Pipeline Construction

Pipeline construction is divided into three phases, each with its own activities: pre-construction, construction and post-construction.


Pre-Construction

Surveying and staking

Once the pipeline route is finalized crews survey and stake the right-of-way and temporary workspace. Not only will the right-of-way contain the pipeline, it is also where all construction activities occur.

Preparing the right-of-way

The clearly marked right of way is cleared of trees and brush and the top soil is removed and stockpiled for future reclamation. The right-of-way is then leveled and graded to provide access for construction equipment.

Digging the trench

Once the right-of-way is prepared, a trench is dug and the centre line of the trench is surveyed and re-staked. The equipment used to dig the trench varies depending on the type of soil.

Stringing the pipe

Individual lengths of pipe are brought in from stock pile sites and laid out end-to-end along the right-of-way.

Construction

Bending and joining the pipe

Individual joints of pipe are bent to fit the terrain using  a hydraulic bending machine. Welders join the pipes together using either manual or automated welding technologies. Welding shacks are placed over the joint to prevent the wind from affecting the weld. The welds are then inspected and certified by X-ray or ultrasonic methods.

Coating the pipeline

Coating both inside and outside the pipeline are necessary to prevent it from corroding either from ground water or the product carried in the pipeline. The composition of the internal coating varies with the nature of the product to be transported. The pipes arrive at the construction site pre-coated, however the welded joints must be coated at the site.

Positioning the pipeline

The welded pipeline is lowered into the trench using bulldozers with special cranes called sidebooms.
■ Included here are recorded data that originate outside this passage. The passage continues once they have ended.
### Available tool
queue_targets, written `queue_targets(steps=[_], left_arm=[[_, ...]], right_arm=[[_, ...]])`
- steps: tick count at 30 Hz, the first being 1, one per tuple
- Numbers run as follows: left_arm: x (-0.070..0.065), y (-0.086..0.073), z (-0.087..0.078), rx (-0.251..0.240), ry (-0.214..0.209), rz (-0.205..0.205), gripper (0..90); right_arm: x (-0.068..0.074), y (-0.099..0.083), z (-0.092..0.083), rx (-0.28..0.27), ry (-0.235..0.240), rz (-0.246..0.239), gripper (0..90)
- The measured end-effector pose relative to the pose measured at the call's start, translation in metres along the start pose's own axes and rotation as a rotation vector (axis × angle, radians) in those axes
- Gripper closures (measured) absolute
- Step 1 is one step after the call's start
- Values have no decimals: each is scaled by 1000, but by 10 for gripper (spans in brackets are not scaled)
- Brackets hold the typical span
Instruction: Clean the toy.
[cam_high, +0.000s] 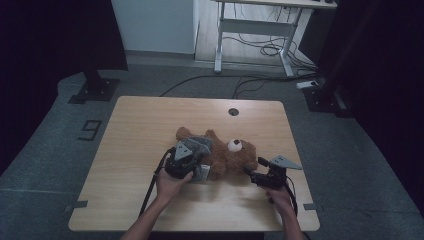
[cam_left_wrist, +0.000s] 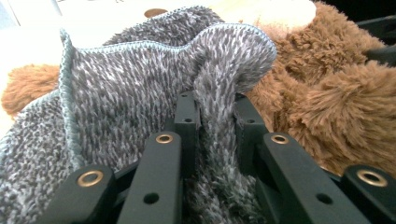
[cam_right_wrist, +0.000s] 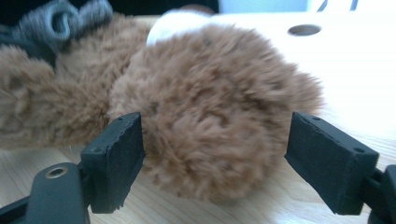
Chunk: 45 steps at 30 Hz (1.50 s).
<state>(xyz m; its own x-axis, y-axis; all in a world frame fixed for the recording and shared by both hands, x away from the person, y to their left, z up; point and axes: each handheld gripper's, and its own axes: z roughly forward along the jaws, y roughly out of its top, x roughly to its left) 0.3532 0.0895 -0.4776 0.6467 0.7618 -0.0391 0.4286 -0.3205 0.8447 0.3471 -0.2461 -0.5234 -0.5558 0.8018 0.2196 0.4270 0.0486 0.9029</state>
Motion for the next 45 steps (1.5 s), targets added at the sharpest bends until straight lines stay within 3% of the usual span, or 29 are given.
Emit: queue_targets(steps=[2, 7, 11, 15, 18, 21, 25, 28, 30, 33, 38, 45], left_arm=[[0, 0, 0, 2, 0, -1, 756], [-4, 2, -6, -21, -2, -31, 757], [-15, 16, -14, -45, -28, -5, 757], [-35, 40, -18, -67, -65, 49, 757], [-53, 55, -12, -64, -93, 93, 756], [-70, 63, 4, -35, -119, 118, 754], [-85, 54, 35, 46, -152, 120, 754], [-94, 38, 50, 89, -151, 148, 754], [-95, 28, 55, 111, -144, 163, 756], [-91, 16, 61, 135, -137, 155, 758], [-80, 3, 62, 153, -133, 140, 761], [-66, -5, 39, 143, -126, 134, 762]], right_arm=[[4, -1, 7, 30, -9, -22, 223], [4, -1, 11, 55, -18, -33, 431], [3, -2, 9, 63, -4, -45, 491], [4, -2, 9, 59, -12, -51, 511], [5, -2, 9, 59, -16, -52, 513], [5, -3, 9, 58, -16, -50, 513], [5, -3, 9, 58, -14, -47, 514], [4, -3, 8, 60, -11, -44, 520], [3, -3, 8, 61, -6, -41, 527], [2, -3, 8, 62, -1, -37, 540], [1, -4, 7, 68, -2, -41, 548], [0, -6, 5, 71, 11, -57, 548]])
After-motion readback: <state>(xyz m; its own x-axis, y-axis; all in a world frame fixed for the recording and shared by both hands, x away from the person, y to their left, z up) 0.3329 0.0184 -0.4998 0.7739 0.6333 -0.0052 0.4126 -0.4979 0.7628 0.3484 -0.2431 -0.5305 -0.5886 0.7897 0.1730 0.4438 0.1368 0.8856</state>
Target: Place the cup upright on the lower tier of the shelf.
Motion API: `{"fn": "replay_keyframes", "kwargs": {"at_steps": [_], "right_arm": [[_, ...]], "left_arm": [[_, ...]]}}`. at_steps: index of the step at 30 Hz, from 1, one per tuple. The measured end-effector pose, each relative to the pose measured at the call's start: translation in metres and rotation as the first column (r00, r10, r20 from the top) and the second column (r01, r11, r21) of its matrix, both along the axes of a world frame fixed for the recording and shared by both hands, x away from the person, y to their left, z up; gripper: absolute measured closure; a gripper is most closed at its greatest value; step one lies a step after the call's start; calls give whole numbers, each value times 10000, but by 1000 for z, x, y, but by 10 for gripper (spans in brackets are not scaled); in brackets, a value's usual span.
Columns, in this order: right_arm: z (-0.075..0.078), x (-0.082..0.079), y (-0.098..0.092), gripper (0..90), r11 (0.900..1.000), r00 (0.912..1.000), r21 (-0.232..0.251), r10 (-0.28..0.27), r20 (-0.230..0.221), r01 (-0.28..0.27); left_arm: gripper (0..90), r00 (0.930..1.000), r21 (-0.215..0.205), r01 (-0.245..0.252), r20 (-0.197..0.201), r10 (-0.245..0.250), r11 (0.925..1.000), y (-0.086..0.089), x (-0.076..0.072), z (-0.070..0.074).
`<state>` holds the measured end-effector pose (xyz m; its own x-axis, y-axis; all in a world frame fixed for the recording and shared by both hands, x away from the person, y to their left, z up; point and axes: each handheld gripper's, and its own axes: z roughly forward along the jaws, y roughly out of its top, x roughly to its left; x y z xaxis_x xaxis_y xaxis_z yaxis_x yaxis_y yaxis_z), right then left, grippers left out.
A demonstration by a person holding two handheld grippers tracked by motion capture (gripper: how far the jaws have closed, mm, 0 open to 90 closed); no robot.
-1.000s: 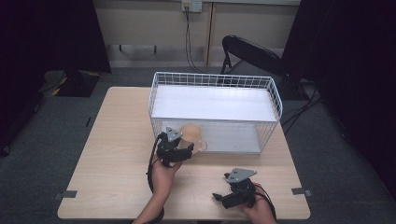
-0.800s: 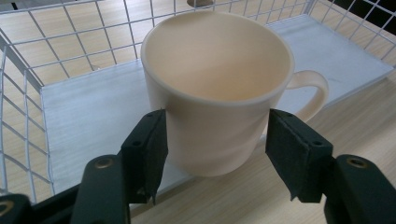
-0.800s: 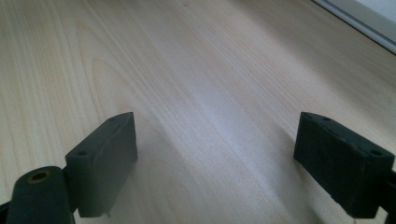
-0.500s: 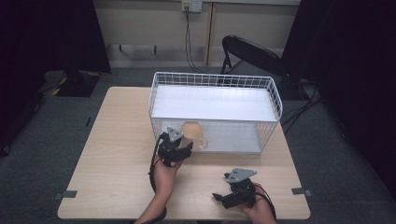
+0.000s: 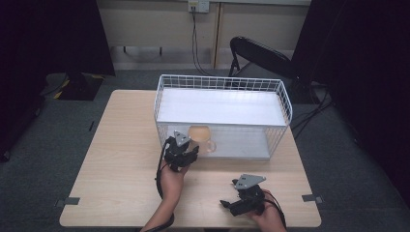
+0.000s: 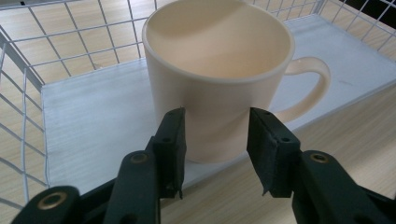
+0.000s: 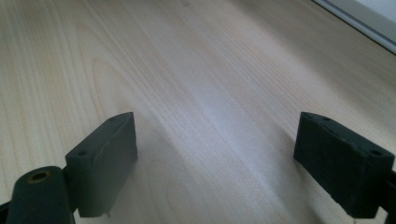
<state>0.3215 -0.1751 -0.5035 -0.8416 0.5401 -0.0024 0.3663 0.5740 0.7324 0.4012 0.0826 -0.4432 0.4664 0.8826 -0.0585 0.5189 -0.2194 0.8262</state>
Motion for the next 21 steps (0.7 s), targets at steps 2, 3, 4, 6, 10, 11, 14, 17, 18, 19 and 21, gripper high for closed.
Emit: {"fn": "replay_keyframes", "kwargs": {"at_steps": [2,3,4,6,10,11,14,17,18,19,21], "right_arm": [[0,0,0,125,10000,10000,0,0,-2,0],[0,0,0,124,10000,10000,0,-1,-3,1],[0,0,0,125,10000,10000,-3,-3,-1,3],[0,0,0,124,10000,10000,-2,-3,1,3],[0,0,0,125,10000,10000,-1,3,1,-3],[0,0,0,125,10000,10000,-1,-2,-1,2],[0,0,0,124,10000,10000,-3,-4,-2,4],[0,0,0,125,10000,10000,0,0,-2,0],[0,0,0,124,10000,10000,0,-1,-2,1],[0,0,0,124,10000,10000,-2,-3,0,3],[0,0,0,124,10000,10000,-3,-2,0,2]], "left_arm": [[589,10000,-67,-23,-20,23,10000,0,1,0],[595,10000,-114,-55,-51,55,9999,-1,1,0],[602,9999,-183,-73,-86,71,9998,-1,1,0],[618,9999,-145,-61,-103,60,9999,-1,2,-1],[658,9999,-156,-103,-136,101,9998,-1,3,-2],[660,9998,-226,-143,-125,140,9996,-2,3,-2],[689,9998,-171,-125,-137,123,9998,-2,4,-3],[719,9999,-206,-111,-122,108,9997,-3,4,-4],[719,9999,-220,-97,-112,95,9997,-2,4,-4],[710,9999,-243,-79,-114,77,9997,-2,5,-4],[681,9999,-179,-27,-105,25,9998,-2,5,-4]]}}
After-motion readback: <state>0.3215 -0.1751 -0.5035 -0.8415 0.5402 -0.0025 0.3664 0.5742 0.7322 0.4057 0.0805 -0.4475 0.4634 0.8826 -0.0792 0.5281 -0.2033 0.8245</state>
Installing valves and fittings

Valves and other fittings are installed after the pipeline is in the trench. The valves are used once the line is operational to shut off or isolate part of the pipeline.

Backfilling the trench

Once the pipeline is in place in the trench the topsoil is replaced in the sequence in which it was removed and the land is re-contoured and re-seeded for restoration.

Post Construction

Pressure Testing

The pipeline is pressure tested for a minimum of eight hours using nitrogen, air, water or a mixture of water and methanol.

Final clean-up

The final step is to reclaim the pipeline right-of-way and remove any temporary facilities.